== TASK PROMPT ==
Reprint all of the data below exactly as shown and skip every image.

== COLLECTED DATA ==
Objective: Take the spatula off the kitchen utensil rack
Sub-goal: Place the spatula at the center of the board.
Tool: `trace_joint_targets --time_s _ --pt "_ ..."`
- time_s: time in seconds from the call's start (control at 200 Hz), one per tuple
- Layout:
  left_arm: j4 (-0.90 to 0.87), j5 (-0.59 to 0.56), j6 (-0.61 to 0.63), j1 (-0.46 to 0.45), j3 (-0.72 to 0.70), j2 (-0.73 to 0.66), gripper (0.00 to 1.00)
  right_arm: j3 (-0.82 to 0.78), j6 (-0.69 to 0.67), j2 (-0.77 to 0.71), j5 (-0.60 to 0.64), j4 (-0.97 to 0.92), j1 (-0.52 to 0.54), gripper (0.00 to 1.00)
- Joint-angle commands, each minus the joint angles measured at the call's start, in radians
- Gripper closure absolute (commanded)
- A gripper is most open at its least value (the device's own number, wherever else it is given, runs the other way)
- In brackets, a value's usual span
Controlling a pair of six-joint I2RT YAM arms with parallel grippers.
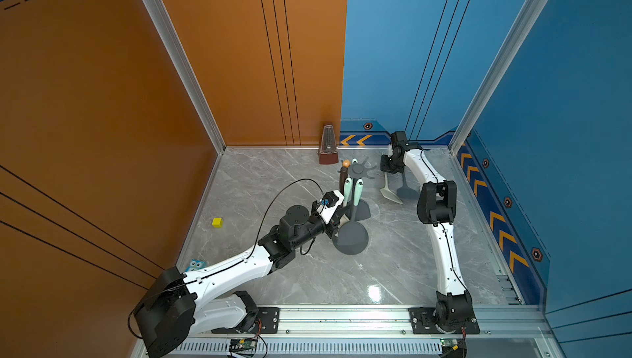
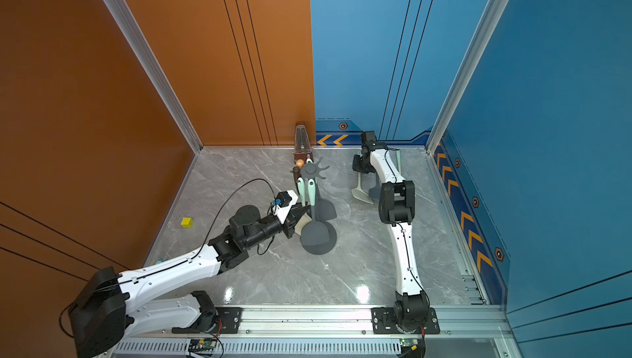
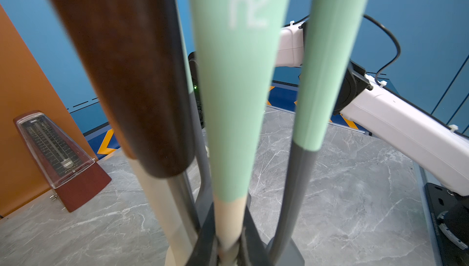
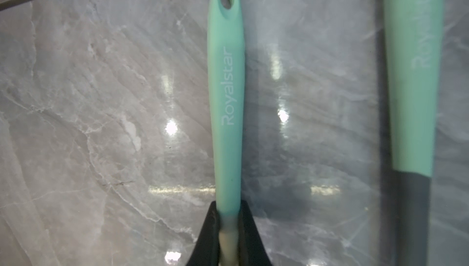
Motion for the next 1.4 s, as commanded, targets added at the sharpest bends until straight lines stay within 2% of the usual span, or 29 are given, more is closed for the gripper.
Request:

== RESULT OF THE EXERCISE ==
Objective: Take the spatula off the kitchen utensil rack
Sub-goal: Place the spatula at the center of the board.
Tool: `trace_joint_targets --time_s _ --pt "_ ..."`
- time_s: time in seconds from the call's start (control at 200 Hz), one per tuple
- Layout:
  left_arm: j4 (-0.90 to 0.87), j5 (-0.59 to 0.56), j6 (-0.61 to 0.63), j1 (-0.46 to 0.45), j3 (-0.72 to 0.70), j2 (-0.73 to 0.66), gripper (0.00 to 1.00)
  right_arm: j3 (-0.82 to 0.78), j6 (-0.69 to 0.67), j2 (-0.77 to 0.71), j5 (-0.60 to 0.64), j4 (-0.97 to 0.92), j1 (-0.52 to 0.54), gripper (0.00 to 1.00)
- Joint-angle commands, each minus the joint angles measured at the call's start, in radians
- Gripper closure absolute (commanded)
- A gripper is most open at its least value (the device's own number, wherever else it is given, runs the other way)
- In brackets, a value's usual span
Controlling a pair of six-joint I2RT YAM arms with parallel grippers.
Motion for the next 1.4 s, as commanded, targets added at the sharpest bends until straight lines stay within 2% of the usual span, or 29 are given, more is closed for the gripper.
Request:

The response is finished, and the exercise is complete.